AIM OF THE TASK:
Every record, down to the last line, must be given again exactly.

---- ENTRIES PROVIDED

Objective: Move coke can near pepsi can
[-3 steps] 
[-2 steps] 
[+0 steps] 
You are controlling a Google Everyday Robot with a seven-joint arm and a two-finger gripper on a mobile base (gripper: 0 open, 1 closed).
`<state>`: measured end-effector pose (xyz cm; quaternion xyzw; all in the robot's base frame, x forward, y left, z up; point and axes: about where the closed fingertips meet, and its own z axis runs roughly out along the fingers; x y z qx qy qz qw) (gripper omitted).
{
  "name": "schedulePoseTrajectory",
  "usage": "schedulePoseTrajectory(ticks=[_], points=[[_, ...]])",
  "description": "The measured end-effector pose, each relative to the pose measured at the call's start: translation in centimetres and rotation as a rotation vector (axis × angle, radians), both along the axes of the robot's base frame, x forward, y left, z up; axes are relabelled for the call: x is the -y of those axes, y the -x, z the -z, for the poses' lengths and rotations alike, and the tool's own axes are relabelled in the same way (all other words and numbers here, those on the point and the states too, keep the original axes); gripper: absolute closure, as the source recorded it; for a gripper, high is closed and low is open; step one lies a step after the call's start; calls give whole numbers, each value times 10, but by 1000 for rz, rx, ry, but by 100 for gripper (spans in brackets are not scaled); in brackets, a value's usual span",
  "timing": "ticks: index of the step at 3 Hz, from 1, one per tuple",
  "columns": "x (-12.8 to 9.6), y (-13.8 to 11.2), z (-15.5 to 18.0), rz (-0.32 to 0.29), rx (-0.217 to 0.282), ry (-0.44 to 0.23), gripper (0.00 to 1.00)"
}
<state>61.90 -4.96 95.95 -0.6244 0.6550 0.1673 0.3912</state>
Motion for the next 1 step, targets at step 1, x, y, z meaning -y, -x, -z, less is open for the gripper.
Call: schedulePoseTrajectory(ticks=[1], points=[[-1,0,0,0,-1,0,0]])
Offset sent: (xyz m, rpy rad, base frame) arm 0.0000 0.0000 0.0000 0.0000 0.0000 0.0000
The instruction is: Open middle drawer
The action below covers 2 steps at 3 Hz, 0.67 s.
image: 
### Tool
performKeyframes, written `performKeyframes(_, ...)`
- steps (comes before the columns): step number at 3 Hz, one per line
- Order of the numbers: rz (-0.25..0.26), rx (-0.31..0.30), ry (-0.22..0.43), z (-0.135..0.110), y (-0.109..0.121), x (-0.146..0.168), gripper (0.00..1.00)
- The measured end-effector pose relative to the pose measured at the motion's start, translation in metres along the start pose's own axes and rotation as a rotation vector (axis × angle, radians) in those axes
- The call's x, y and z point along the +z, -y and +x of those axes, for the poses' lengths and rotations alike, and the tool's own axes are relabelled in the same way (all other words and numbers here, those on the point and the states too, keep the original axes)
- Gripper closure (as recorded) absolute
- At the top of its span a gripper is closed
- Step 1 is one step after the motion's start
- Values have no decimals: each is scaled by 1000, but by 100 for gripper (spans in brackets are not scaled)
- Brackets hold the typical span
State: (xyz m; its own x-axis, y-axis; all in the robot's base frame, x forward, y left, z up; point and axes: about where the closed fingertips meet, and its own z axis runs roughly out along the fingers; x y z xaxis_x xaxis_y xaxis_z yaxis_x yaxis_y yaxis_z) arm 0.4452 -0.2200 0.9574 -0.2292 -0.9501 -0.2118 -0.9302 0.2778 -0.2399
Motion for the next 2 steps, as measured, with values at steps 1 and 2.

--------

RESPONSE AREA:
Objective: Move coke can near pepsi can
[-3 steps] 
[-2 steps] 
[+0 steps] 
You are controlling a Google Everyday Robot with a seven-joint arm and a two-finger gripper on a mobile base (gripper: 0 open, 1 closed).
`<state>`: measured end-effector pose (xyz cm; quaternion xyzw; all in the robot's base frame, x forward, y left, z up; point and axes: about where the closed fingertips meet, and its own z axis runs roughly out along the fingers; x y z qx qy qz qw) (gripper omitted).
{
  "name": "schedulePoseTrajectory",
  "usage": "schedulePoseTrajectory(ticks=[_], points=[[_, ...]])",
  "description": "The measured end-effector pose, each relative to the pose measured at the call's start: translation in centimetres and rotation as a rotation vector (axis × angle, radians), both along the axes of the robot's base frame, x forward, y left, z up; axes are relabelled for the call: x is the -y of those axes, y the -x, z the -z, for the poses' lengths and rotations alike, and the tool's own axes are relabelled in the same way (all other words and numbers here, those on the point and the states too, keep the original axes); gripper: absolute closure, as the source recorded it; for a gripper, high is closed and low is open; step one lies a step after the call's start; calls give whole numbers, each value times 10, but by 1000 for rz, rx, ry, but by 100 for gripper (spans in brackets are not scaled); in brackets, a value's usual span",
  "timing": "ticks: index of the step at 3 Hz, from 1, one per tuple",
  "columns": "x (-12.8 to 9.6), y (-13.8 to 11.2), z (-15.5 to 18.0), rz (-0.32 to 0.29), rx (-0.217 to 0.282), ry (-0.44 to 0.23), gripper (0.00 to 1.00)"
}
<state>61.90 -4.96 95.95 -0.6244 0.6550 0.1673 0.3912</state>
Motion for the next 1 step, targets at step 1, x, y, z meaning -y, -x, -z, less is open for the gripper.
Call: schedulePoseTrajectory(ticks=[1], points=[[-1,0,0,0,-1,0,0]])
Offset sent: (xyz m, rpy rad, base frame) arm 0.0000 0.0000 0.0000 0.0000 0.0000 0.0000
The instruction is: Open middle drawer
The action below covers 2 steps at 3 Hz, 0.67 s.
image: 
### Tool
performKeyframes, written `performKeyframes(_, ...)`
- steps (comes before the columns): step number at 3 Hz, one per line
- Order of the numbers: rz (-0.25..0.26), rx (-0.31..0.30), ry (-0.22..0.43), z (-0.135..0.110), y (-0.109..0.121), x (-0.146..0.168), gripper (0.00..1.00)
- The measured end-effector pose relative to the pose measured at the motion's start, translation in metres along the start pose's own axes and rotation as a rotation vector (axis × angle, radians) in those axes
- The call's x, y and z point along the +z, -y and +x of those axes, for the poses' lengths and rotations alike, and the tool's own axes are relabelled in the same way (all other words and numbers here, those on the point and the states too, keep the original axes)
- Gripper closure (as recorded) absolute
- At the top of its span a gripper is closed
- Step 1 is one step after the motion's start
- Values have no decimals: each is scaled by 1000, but by 100 for gripper (spans in brackets are not scaled)
- Brackets hold the typical span
State: (xyz m; its own x-axis, y-axis; all in the robot's base frame, x forward, y left, z up; point and axes: about where the closed fingertips meet, and its own z axis runs roughly out along the fingers; x y z xaxis_x xaxis_y xaxis_z yaxis_x yaxis_y yaxis_z) arm 0.4452 -0.2200 0.9574 -0.2292 -0.9501 -0.2118 -0.9302 0.2778 -0.2399
Motion for the next 2 steps, as measured, with values at steps 1 and 2.

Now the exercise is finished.